Tessuto di cotone sbiancato per la diffusione della luce; neutro in temperatura colore, a differenza della variante greggia con dominante calda.
Dettagli Tecnici
I teli di mussola standard sono prodotti in larghezze di 3, 6 e 12 metri, con una lunghezza massima del rotolo di 50 metri. Lo spessore del materiale è di 0,2-0,3 mm con una resistenza alla trazione di almeno 400 N in direzione di ordito. La mussola non sbiancata presenta una dominante giallastra di circa 200-300 Kelvin, mentre la variante sbiancata lavora in modo quasi neutro rispetto alla temperatura colore.

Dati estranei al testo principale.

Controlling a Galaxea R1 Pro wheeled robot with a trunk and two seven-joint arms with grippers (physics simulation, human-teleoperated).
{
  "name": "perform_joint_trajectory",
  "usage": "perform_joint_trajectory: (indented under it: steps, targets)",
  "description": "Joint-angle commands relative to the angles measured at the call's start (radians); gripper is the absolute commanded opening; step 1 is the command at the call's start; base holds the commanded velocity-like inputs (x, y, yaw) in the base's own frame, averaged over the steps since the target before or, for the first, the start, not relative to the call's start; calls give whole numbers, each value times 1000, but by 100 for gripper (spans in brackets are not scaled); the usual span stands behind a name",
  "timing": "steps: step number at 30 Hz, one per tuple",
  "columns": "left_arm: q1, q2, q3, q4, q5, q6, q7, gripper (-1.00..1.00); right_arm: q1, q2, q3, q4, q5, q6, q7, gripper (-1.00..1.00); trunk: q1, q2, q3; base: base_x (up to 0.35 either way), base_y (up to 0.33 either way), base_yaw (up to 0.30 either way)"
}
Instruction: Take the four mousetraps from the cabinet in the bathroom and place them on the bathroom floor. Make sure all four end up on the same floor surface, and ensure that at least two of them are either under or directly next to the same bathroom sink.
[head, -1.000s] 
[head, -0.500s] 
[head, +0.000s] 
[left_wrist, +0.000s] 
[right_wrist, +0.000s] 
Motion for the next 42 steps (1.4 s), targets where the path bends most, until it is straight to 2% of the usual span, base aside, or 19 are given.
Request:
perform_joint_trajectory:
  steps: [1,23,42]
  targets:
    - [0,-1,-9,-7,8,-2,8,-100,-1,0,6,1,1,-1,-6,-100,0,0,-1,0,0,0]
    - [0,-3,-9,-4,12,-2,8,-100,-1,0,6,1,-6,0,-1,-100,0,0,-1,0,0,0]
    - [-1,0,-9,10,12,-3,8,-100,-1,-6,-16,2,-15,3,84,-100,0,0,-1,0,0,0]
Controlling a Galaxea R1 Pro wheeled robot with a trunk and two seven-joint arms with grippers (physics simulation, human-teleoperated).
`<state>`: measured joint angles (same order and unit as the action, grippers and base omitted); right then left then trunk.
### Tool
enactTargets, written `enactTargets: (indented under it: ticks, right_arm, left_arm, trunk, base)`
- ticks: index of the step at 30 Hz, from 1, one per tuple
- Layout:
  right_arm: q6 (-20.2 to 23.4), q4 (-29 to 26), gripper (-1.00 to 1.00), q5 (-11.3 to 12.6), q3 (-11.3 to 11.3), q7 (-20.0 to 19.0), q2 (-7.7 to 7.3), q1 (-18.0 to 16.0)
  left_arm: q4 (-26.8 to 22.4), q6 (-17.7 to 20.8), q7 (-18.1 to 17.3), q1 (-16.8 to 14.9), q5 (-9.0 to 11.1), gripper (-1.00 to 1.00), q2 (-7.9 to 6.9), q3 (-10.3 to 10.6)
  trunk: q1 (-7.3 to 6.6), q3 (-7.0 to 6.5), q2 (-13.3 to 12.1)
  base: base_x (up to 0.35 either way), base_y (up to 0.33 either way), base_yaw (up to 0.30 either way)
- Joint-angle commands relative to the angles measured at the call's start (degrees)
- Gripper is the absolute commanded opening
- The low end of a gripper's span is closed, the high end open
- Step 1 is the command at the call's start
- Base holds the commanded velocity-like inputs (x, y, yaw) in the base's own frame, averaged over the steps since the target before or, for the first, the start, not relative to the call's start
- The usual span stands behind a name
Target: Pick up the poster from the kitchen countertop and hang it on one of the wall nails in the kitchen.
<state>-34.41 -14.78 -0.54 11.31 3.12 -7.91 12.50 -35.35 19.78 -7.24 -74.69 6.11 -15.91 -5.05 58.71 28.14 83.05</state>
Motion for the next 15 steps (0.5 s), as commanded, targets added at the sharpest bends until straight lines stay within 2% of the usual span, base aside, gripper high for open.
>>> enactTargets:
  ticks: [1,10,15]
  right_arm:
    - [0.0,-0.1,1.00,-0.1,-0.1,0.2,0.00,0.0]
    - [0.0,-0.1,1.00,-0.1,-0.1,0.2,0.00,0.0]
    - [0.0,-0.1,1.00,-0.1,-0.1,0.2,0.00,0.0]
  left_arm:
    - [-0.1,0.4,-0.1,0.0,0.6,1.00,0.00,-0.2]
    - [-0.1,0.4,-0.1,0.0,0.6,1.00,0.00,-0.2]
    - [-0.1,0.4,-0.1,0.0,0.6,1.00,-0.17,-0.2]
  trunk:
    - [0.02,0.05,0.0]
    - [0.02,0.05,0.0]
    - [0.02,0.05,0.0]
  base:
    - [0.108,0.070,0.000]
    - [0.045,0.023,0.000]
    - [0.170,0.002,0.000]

Le versioni impregnate ignifughe (trattate IFR) soddisfano la classe di resistenza al fuoco B1 secondo la norma DIN 4102 e sono obbligatorie nei lavori in studio.
Storia & Sviluppo
L'uso della mussola come modificatore di luce si è affermato negli anni '20 negli studi di Hollywood, dove direttori della fotografia come Karl Struss e Charles Rosher utilizzavano il materiale per schiarire i volti. Negli anni '50, l'ASC (American Society of Cinematographers) ha standardizzato diversi gradi di diffusione. Con l'avvento delle luci HMI negli anni '70, la mussola sbiancata, neutra rispetto alla temperatura colore, ha acquisito importanza rispetto alla variante originariamente preferita non sbiancata.
Uso Pratico nel Cinema
La mussola sbiancata funge da alternativa economica ai diffusori in fibra sintetica per setup di soft light su larga scala. Le applicazioni tipiche includono overhead da 12x12 metri in scene diurne o come riflettore rimbalzante in combinazione con HMI da 18K. Il direttore della fotografia Roger Deakins ha utilizzato ampie strutture in mussola per l'illuminazione uniforme delle scene carcerarie in "Le ali della libertà" (1994). Il tessuto è facile da cucire, tendere e riparare, ma tende a cedere con l'umidità e può ingiallire se esposto a un calore eccessivo.
Confronto & Alternative
Rispetto ai diffusori sintetici come il Rosco Tough Spun, la mussola offre una diffusione della luce più naturale, ma una minore resistenza agli agenti atmosferici. I moderni pannelli LED con diffusione integrata stanno sostituendo sempre più i classici setup in mussola, poiché consentono un controllo più diretto sulla temperatura colore e sull'intensità. Per condizioni meteorologiche estreme, si sono affermate sete Ripstop o diffusori in poliestere, che sono significativamente più resistenti agli strappi a parità di trasmissione della luce.